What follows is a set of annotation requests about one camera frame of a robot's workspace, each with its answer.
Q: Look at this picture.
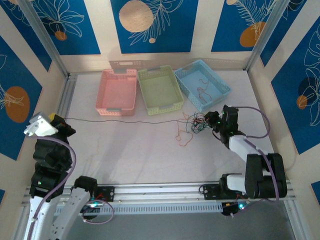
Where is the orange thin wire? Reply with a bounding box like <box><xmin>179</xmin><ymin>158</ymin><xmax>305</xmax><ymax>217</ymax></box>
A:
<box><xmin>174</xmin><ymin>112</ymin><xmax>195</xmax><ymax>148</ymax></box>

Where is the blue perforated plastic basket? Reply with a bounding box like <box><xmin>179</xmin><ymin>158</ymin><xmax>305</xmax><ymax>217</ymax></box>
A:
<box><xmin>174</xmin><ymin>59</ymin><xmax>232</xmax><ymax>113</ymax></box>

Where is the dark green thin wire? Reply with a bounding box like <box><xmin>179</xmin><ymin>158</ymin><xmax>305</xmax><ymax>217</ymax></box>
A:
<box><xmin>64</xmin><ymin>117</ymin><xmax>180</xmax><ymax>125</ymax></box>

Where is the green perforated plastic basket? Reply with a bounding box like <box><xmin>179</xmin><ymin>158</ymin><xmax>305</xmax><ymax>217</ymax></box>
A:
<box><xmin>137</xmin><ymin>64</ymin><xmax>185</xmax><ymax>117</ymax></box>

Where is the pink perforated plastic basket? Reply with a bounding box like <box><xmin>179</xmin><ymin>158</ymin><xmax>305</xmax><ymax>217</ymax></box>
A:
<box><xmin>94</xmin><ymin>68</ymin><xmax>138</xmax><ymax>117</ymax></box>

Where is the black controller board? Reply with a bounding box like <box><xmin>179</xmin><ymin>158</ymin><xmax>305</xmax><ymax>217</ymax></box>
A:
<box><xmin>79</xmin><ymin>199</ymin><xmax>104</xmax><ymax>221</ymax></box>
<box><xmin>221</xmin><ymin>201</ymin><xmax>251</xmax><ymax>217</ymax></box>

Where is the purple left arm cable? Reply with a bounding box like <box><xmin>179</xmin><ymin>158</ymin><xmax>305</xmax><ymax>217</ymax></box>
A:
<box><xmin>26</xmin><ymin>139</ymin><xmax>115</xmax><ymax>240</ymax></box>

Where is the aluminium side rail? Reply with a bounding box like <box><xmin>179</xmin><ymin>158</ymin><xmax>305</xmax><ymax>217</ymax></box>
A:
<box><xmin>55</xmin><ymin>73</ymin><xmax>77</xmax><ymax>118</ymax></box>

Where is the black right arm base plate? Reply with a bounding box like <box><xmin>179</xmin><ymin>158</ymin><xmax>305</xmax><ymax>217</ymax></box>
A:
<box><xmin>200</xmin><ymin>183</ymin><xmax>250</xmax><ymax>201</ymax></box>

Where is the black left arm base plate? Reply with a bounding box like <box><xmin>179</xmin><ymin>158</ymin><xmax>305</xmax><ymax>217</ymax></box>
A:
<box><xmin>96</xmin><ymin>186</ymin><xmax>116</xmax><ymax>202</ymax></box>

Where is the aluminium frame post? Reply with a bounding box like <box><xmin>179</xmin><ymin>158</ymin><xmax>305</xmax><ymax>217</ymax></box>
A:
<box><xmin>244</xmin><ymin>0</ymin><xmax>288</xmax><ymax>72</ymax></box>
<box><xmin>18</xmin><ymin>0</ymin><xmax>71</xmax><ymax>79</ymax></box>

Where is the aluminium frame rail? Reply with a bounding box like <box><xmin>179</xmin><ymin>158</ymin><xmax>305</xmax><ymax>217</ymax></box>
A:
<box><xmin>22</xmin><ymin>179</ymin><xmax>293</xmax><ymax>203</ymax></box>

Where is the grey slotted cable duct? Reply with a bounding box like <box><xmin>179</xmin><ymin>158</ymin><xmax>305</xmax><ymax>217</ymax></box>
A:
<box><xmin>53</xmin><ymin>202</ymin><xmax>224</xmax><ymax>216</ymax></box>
==
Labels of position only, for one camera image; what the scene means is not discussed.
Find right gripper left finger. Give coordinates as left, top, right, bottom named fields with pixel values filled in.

THE PROBLEM: Give the number of lines in the records that contain the word "plate", and write nothing else.

WRITTEN RESPONSE: 2